> [What needs to be done]
Where a line of the records holds the string "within", copy that line.

[Data records]
══════════════════════════════

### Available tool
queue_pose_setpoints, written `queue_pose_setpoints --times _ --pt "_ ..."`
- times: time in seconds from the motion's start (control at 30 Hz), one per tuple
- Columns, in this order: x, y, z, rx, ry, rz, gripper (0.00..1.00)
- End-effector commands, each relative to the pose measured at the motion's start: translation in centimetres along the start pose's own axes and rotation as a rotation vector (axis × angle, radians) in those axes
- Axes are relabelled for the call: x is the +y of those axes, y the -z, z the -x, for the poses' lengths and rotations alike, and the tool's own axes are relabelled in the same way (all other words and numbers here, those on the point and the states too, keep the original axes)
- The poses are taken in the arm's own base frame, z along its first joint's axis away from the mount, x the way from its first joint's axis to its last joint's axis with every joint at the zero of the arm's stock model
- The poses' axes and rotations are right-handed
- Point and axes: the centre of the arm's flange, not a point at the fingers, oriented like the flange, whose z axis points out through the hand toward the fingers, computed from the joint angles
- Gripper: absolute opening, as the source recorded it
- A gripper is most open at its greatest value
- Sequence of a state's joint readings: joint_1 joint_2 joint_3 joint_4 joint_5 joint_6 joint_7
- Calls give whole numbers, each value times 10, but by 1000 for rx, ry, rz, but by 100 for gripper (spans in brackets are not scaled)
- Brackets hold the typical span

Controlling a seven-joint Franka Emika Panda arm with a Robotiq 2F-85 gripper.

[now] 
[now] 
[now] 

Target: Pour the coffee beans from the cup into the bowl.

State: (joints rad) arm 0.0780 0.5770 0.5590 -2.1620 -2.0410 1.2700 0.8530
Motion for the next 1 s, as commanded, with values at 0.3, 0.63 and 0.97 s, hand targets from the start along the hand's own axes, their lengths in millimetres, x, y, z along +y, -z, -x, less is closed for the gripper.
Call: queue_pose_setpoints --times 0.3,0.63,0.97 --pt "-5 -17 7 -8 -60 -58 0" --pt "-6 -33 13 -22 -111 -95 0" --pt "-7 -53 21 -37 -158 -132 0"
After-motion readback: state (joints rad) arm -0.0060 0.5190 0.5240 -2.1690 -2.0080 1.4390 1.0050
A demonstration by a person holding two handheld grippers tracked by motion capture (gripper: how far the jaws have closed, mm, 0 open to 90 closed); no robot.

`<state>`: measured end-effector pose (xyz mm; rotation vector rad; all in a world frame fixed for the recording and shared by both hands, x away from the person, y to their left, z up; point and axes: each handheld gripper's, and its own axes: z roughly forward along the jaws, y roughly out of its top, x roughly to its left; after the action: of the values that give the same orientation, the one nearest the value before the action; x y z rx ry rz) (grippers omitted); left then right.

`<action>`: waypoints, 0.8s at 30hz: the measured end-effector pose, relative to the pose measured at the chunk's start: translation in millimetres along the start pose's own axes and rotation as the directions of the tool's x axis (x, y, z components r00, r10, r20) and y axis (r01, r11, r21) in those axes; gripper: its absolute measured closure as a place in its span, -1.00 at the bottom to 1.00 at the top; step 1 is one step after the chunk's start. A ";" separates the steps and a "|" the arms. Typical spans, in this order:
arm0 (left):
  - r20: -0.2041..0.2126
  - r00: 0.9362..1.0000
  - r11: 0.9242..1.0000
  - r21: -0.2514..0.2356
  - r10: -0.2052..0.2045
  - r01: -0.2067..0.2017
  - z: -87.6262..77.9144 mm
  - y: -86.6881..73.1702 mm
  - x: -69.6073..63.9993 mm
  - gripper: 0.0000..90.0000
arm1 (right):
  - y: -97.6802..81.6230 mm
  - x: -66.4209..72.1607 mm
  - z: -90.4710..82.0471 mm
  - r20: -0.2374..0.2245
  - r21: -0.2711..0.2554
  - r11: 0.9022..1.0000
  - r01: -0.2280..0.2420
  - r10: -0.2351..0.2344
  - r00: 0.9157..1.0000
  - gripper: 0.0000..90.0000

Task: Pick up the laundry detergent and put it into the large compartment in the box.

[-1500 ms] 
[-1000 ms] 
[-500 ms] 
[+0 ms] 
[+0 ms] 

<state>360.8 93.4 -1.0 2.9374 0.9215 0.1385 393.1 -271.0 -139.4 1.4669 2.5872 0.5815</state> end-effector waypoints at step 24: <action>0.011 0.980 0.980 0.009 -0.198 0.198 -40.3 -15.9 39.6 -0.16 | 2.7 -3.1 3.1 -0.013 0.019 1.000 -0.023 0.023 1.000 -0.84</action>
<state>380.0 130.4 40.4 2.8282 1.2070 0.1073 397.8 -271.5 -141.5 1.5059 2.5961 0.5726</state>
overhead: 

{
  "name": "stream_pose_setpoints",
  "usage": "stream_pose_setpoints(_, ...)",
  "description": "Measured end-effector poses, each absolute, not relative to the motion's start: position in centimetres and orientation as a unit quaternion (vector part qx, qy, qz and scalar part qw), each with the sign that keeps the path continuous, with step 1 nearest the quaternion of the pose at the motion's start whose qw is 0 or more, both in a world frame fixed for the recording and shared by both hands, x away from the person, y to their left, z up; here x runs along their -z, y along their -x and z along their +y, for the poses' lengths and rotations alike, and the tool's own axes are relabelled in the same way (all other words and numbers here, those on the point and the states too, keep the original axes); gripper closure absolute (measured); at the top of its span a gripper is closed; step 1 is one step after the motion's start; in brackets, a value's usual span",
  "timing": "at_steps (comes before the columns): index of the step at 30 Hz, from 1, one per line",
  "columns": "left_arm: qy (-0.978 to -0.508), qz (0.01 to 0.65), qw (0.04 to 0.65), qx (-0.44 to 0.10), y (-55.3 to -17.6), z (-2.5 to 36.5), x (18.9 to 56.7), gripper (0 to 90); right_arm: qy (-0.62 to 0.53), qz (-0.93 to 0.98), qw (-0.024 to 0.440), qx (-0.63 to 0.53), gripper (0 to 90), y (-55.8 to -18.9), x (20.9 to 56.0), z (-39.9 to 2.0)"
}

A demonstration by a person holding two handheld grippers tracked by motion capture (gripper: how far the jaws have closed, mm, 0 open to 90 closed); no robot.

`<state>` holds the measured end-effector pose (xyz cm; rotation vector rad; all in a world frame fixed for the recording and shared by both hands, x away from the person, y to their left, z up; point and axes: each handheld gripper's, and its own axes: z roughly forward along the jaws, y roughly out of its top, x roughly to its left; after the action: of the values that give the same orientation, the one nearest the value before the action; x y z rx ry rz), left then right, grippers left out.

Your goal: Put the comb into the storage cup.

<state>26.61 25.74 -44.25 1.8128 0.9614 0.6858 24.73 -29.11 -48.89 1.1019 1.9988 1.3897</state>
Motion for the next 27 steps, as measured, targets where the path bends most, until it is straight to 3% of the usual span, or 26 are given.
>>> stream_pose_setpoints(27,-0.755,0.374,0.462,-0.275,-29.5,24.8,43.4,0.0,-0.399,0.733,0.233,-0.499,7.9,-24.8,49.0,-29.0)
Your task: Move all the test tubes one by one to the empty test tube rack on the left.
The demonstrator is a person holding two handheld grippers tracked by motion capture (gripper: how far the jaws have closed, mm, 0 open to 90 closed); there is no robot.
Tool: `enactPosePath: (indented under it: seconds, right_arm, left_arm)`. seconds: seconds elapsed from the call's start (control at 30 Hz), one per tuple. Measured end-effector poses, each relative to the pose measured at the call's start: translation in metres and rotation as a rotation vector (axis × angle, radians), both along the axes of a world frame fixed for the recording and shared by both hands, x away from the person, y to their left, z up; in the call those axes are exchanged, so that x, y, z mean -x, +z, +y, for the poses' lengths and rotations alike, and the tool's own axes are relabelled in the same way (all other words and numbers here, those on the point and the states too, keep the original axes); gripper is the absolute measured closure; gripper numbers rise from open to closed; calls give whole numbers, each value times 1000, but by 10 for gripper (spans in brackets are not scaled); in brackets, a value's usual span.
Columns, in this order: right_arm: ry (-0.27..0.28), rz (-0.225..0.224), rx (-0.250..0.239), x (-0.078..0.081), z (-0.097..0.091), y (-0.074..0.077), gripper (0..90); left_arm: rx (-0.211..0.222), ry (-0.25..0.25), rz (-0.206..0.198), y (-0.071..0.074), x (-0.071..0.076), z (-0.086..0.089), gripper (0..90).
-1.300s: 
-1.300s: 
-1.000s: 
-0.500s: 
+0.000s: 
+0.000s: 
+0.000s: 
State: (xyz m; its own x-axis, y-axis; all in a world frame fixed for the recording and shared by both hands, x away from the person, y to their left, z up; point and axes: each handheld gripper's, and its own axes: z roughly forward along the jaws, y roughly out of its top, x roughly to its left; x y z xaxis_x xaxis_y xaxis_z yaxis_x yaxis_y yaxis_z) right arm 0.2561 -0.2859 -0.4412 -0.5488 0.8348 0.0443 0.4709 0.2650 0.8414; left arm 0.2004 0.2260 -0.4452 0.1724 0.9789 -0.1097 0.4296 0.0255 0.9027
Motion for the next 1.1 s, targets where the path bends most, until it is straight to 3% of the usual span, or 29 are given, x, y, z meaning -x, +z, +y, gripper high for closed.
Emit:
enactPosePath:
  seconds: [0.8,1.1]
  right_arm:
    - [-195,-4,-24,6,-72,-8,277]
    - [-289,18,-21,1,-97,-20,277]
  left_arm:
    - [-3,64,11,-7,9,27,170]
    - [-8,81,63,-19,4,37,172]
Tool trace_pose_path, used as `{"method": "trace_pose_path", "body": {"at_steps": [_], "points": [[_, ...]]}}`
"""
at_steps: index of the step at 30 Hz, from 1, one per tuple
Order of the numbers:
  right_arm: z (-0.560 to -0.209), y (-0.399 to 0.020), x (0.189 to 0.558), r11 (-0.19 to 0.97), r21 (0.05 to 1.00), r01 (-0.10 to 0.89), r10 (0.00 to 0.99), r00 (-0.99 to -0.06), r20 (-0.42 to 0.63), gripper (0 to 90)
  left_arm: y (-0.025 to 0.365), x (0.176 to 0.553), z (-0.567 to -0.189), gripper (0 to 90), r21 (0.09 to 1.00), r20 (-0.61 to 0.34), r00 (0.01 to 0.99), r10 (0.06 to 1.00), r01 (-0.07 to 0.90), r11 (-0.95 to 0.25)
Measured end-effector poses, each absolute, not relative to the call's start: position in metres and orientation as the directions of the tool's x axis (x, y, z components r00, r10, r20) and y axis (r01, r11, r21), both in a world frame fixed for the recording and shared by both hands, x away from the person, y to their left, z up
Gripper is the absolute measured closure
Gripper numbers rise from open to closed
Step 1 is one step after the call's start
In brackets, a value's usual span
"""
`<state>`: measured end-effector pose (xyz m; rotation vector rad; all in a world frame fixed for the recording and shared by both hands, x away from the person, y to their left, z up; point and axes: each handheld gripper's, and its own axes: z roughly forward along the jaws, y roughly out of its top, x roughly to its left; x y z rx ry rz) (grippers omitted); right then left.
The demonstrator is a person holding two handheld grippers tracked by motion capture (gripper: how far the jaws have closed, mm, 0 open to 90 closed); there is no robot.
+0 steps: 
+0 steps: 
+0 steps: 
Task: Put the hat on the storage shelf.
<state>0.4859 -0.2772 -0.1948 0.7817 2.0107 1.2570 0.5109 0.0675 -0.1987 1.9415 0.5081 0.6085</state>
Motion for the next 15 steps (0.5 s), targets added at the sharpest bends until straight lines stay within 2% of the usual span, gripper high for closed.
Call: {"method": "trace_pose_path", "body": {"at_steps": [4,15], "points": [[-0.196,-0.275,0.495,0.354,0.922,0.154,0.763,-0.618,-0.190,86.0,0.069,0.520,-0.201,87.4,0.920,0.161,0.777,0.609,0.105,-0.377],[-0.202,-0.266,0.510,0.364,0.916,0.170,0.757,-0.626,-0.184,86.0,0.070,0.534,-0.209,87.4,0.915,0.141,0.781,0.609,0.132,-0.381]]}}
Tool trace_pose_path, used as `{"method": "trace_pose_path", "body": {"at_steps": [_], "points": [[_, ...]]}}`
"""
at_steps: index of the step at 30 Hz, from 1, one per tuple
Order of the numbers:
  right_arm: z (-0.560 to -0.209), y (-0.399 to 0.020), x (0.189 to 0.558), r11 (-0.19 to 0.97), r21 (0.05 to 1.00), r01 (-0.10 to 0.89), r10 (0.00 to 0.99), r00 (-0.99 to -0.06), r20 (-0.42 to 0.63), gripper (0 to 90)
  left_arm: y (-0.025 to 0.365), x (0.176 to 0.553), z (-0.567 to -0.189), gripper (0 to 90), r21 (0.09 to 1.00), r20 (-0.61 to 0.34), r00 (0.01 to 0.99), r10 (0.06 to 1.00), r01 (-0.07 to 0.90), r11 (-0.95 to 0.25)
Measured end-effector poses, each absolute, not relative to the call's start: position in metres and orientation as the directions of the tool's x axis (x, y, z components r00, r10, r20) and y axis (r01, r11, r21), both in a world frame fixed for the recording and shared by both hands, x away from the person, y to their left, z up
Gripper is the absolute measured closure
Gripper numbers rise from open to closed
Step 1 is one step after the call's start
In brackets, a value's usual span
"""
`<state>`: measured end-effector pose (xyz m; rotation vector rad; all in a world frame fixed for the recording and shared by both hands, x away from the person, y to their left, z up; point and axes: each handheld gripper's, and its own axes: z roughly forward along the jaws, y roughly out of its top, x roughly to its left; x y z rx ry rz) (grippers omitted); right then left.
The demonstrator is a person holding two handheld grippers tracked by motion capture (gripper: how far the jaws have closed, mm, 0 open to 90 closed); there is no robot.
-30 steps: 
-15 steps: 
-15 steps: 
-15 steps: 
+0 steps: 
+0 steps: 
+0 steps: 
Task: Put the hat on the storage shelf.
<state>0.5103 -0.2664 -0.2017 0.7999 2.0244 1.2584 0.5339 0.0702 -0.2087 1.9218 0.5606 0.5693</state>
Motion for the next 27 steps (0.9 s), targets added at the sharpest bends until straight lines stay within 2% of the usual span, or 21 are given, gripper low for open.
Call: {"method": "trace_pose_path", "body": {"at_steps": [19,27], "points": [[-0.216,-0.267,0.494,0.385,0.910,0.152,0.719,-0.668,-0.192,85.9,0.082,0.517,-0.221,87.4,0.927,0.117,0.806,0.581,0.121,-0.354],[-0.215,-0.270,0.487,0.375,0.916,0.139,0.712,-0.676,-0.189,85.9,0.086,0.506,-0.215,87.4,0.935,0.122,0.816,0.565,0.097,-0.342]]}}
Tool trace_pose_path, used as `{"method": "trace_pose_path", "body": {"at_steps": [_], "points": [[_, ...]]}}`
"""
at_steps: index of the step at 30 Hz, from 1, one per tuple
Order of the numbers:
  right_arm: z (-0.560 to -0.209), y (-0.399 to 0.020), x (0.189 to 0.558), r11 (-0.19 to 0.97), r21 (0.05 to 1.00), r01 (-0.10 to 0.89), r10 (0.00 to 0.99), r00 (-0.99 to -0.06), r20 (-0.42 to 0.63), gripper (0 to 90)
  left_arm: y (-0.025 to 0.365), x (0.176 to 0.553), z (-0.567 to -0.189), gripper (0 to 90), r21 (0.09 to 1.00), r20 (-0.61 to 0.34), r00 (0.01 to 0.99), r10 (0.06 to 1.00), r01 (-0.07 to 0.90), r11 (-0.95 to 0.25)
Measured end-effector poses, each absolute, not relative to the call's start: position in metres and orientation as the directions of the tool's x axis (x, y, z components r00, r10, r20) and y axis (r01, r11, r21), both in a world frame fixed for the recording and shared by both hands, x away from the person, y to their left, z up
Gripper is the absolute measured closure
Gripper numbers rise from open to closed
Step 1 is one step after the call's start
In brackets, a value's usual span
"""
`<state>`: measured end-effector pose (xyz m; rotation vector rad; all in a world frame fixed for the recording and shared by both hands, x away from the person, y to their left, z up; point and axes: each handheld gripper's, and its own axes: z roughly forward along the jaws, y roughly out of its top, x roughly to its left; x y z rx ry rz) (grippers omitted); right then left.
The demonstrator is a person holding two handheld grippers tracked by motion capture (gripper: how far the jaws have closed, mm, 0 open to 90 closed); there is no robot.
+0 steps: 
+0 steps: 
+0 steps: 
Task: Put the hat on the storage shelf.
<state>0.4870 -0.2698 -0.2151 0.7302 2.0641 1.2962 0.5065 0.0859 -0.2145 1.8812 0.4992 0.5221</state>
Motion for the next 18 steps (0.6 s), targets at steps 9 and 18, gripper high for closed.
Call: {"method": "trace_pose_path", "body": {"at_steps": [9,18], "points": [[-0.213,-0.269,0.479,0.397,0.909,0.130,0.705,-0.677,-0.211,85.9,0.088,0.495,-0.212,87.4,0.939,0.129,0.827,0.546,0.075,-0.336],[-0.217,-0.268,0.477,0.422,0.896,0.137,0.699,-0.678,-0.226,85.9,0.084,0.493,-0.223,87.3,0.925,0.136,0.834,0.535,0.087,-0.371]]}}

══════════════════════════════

> [Exercise solution]
Motion for the next 15 steps (0.5 s), targets added at the sharpest bends until straight lines stay within 2% of the usual span, gripper high for closed.
Motion for the next 27 steps (0.9 s), targets added at the sharpest bends until straight lines stay within 2% of the usual span, or 21 are given, gripper low for open.

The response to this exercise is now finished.